Instructions to follow — Give back the whole listing exactly as written, pictures excluded.

* * *

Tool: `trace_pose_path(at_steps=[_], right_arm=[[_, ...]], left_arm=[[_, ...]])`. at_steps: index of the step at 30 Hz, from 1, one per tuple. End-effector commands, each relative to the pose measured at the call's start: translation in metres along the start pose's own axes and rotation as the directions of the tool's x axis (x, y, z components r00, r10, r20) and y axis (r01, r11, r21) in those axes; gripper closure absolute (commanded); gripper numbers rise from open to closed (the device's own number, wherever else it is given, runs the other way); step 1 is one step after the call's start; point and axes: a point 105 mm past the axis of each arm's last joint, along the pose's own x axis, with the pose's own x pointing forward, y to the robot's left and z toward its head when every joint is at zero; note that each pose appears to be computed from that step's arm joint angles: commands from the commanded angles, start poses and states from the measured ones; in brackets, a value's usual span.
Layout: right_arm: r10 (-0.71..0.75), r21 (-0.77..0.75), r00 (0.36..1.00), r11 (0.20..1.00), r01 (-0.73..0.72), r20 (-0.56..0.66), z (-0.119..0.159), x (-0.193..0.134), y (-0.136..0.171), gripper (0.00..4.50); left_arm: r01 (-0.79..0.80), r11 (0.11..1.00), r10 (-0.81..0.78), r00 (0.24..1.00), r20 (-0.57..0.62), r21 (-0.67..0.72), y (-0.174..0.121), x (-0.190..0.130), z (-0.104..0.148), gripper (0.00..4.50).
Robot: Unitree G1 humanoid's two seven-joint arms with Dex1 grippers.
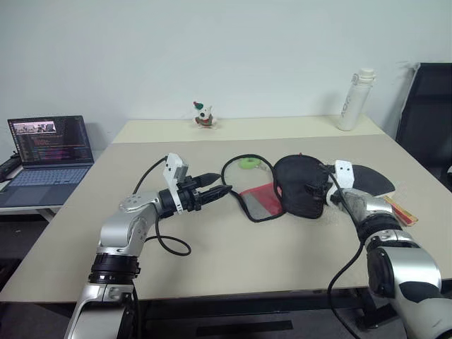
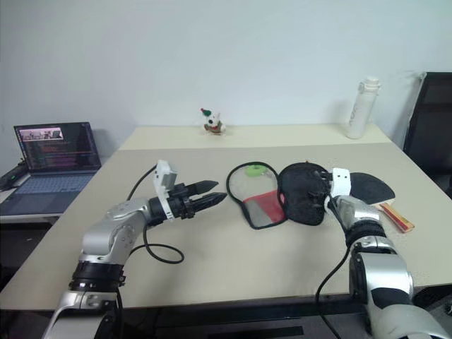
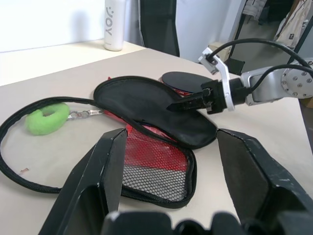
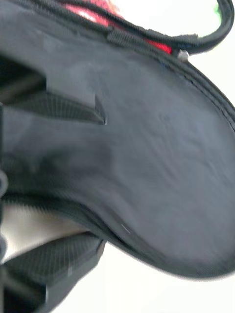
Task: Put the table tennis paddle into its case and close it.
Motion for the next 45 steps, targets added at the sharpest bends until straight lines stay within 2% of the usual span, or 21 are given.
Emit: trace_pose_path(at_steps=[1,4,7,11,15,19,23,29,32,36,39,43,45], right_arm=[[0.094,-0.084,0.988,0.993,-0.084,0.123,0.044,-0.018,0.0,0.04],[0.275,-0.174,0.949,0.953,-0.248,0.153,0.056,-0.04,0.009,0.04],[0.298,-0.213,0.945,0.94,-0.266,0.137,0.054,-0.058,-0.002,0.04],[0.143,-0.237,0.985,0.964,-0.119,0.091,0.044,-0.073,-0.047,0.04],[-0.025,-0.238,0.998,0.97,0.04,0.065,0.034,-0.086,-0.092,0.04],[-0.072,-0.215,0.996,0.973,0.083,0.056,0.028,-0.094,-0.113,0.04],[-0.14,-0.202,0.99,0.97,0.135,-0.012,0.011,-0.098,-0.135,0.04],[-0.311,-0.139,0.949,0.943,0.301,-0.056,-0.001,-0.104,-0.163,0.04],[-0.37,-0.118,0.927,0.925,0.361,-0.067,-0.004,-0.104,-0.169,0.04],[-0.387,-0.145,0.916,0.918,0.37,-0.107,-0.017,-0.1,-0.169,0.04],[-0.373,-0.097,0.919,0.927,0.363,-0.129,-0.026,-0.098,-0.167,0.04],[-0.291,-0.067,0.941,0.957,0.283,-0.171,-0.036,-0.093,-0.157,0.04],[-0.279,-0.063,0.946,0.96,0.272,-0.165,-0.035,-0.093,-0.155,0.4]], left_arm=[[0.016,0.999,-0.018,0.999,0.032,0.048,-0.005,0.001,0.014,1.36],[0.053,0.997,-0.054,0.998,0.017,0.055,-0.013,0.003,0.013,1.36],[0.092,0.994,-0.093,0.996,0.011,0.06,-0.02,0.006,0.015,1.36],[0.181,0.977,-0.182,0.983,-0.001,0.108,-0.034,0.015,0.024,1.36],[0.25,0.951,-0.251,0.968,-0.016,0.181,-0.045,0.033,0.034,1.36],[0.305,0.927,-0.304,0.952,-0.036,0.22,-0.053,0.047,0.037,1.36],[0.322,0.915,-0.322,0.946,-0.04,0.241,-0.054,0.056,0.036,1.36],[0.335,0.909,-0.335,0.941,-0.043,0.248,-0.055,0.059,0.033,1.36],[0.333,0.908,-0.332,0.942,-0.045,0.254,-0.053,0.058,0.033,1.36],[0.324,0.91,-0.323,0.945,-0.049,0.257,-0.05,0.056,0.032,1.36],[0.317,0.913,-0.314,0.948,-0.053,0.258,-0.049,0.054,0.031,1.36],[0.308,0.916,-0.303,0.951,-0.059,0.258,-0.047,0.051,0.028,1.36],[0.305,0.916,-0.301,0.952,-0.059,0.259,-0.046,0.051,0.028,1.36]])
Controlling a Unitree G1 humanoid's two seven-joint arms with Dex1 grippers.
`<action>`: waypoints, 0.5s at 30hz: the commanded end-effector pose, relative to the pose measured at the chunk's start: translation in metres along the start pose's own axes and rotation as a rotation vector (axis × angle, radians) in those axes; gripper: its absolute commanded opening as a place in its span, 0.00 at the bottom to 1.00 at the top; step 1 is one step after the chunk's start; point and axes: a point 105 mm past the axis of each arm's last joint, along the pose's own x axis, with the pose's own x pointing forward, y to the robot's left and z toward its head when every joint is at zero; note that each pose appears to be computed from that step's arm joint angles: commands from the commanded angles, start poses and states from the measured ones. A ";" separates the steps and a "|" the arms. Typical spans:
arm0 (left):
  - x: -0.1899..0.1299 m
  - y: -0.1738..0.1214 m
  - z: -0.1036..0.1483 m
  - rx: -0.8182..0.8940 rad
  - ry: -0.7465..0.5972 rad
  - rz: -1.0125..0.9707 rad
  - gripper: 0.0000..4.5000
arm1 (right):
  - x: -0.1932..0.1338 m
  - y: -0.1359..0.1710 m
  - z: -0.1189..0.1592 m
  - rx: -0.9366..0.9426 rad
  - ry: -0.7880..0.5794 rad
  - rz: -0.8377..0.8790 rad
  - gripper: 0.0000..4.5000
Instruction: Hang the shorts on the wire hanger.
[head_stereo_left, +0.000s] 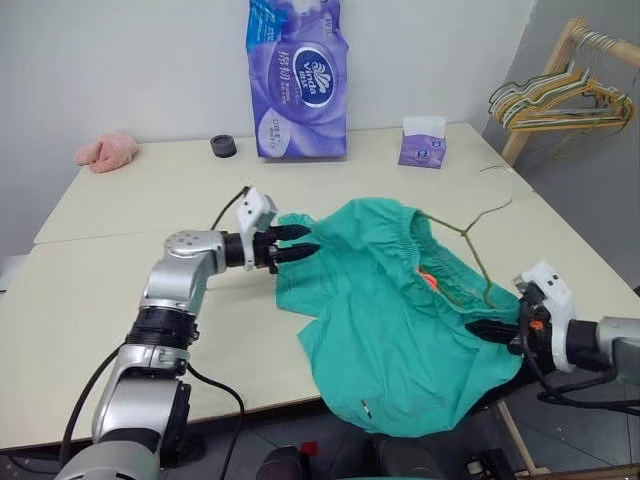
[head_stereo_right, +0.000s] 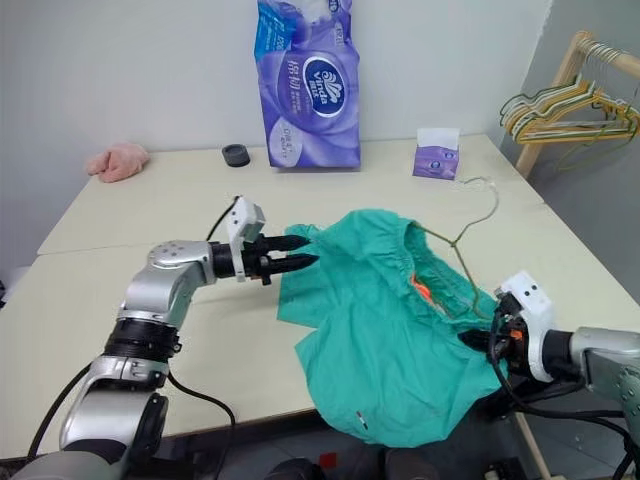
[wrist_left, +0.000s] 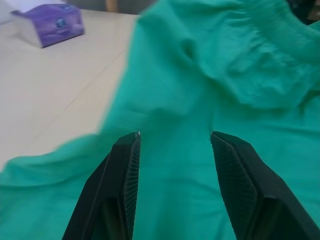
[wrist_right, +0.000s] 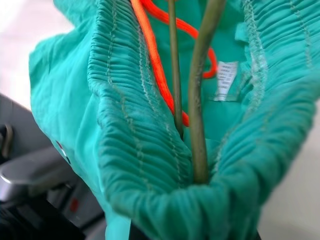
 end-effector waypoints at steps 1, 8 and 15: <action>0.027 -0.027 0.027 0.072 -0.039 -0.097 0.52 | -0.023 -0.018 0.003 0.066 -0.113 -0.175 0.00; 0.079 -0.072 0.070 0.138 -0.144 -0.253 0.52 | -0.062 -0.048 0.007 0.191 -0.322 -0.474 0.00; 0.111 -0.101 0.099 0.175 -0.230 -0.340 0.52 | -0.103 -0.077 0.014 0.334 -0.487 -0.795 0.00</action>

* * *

Task response —
Tool: `trace_pose_path(at_steps=[_], right_arm=[[_, ...]], left_arm=[[_, ...]])`. at_steps: index of the step at 30 Hz, from 1, one per tuple. End-effector commands, each relative to the pose measured at the call's start: translation in metres along the start pose's own axes and rotation as the directions of the tool's x axis (x, y, z components r00, r10, r20) and y axis (r01, r11, r21) in those axes; gripper closure absolute (commanded); gripper numbers rise from open to closed (the device's own number, wherever else it is given, runs the other way); step 1 is one step after the call's start; point and axes: a point 105 mm past the axis of each arm's last joint, along the pose's own x axis, with the pose's own x pointing forward, y to the robot's left and z toward its head when every joint is at zero; note that each pose appears to be computed from that step's arm joint angles: commands from the commanded angles, start poses and states from the measured ones; in brackets, a value's usual span.
Layout: right_arm: r10 (-0.71..0.75), r21 (-0.77..0.75), r00 (0.36..1.00), r11 (0.20..1.00), r01 (-0.73..0.72), r20 (-0.56..0.66), z (-0.119..0.159), x (-0.193..0.134), y (-0.136..0.171), gripper (0.00..4.50); left_arm: r01 (-0.79..0.80), r11 (0.11..1.00), r10 (-0.81..0.78), r00 (0.24..1.00), r20 (-0.57..0.62), r21 (-0.67..0.72), y (-0.174..0.121), x (-0.190..0.130), z (-0.104..0.148), gripper (0.00..4.50).
Robot: Unitree G1 humanoid's two seven-joint arms with Dex1 grippers.
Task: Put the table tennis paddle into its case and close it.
Motion for the next 45 steps, targets added at the sharpest bends until straight lines stay within 2% of the usual span, or 21 are given.
Emit: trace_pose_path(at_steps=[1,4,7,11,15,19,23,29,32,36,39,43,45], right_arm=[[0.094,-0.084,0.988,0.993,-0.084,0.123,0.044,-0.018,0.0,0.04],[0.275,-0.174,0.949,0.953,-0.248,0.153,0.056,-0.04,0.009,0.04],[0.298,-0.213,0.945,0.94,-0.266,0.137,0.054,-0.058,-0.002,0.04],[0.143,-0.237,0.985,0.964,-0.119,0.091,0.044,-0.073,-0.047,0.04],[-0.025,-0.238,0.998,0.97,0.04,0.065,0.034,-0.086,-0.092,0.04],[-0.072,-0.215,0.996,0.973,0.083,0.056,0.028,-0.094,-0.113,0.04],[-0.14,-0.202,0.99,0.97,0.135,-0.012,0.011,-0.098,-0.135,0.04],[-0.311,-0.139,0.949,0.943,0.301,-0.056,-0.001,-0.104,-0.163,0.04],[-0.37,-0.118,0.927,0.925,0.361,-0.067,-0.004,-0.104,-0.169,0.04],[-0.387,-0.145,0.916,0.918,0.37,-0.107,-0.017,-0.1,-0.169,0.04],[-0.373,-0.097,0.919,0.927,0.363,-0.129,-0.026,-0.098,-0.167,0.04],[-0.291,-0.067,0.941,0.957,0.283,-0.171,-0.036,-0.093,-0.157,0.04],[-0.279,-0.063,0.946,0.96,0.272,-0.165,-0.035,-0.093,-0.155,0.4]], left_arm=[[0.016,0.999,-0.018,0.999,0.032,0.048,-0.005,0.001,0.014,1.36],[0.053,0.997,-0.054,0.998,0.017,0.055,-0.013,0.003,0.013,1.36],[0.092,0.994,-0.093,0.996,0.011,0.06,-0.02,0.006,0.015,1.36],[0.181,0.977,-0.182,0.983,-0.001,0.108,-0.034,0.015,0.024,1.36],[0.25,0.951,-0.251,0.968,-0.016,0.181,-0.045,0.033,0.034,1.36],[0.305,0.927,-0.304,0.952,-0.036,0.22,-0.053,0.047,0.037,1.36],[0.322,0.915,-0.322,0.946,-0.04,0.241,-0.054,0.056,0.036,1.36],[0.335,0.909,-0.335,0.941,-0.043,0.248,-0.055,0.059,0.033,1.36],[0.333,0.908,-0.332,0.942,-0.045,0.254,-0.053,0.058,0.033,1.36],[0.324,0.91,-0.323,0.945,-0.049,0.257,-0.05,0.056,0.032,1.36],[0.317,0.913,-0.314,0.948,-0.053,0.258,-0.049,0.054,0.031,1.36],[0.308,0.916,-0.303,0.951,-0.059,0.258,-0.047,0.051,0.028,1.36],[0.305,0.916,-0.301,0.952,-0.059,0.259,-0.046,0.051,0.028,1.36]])
Controlling a Unitree G1 humanoid's two seven-joint arms with Dex1 grippers.
`<action>`: waypoints, 0.5s at 30hz: the commanded end-effector pose, relative to the pose measured at the chunk's start: translation in metres along the start pose's own axes and rotation as a rotation vector (axis × angle, radians) in those axes; gripper: its absolute commanded opening as a place in its span, 0.00 at the bottom to 1.00 at the top; step 1 is one step after the chunk's start; point and axes: a point 105 mm past the axis of each arm's last joint, along the pose's own x axis, with the pose's own x pointing forward, y to the robot's left and z toward its head when every joint is at zero; note that each pose appears to be computed from that step's arm joint angles: commands from the commanded angles, start poses and states from the measured ones. A ";" separates the steps and a "|" the arms. Typical spans:
arm0 (left):
  - x: -0.1899..0.1299 m
  - y: -0.1738..0.1214 m
  - z: -0.1036..0.1483 m
  - rx: -0.8182..0.8940 rad
  - ry: -0.7465..0.5972 rad
  - rz: -1.0125..0.9707 rad
  - gripper: 0.0000..4.5000
arm1 (right):
  - x: -0.1932..0.1338 m
  - y: -0.1359..0.1710 m
  - z: -0.1189..0.1592 m
  - rx: -0.9366..0.9426 rad
  - ry: -0.7880..0.5794 rad
  - rz: -0.8377..0.8790 rad
  - gripper: 0.0000..4.5000
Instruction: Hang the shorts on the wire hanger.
[head_stereo_left, +0.000s] 
[head_stereo_right, +0.000s] 
[wrist_left, +0.000s] 
[wrist_right, +0.000s] 
 end-effector waypoints at steps 1, 8 and 15: <action>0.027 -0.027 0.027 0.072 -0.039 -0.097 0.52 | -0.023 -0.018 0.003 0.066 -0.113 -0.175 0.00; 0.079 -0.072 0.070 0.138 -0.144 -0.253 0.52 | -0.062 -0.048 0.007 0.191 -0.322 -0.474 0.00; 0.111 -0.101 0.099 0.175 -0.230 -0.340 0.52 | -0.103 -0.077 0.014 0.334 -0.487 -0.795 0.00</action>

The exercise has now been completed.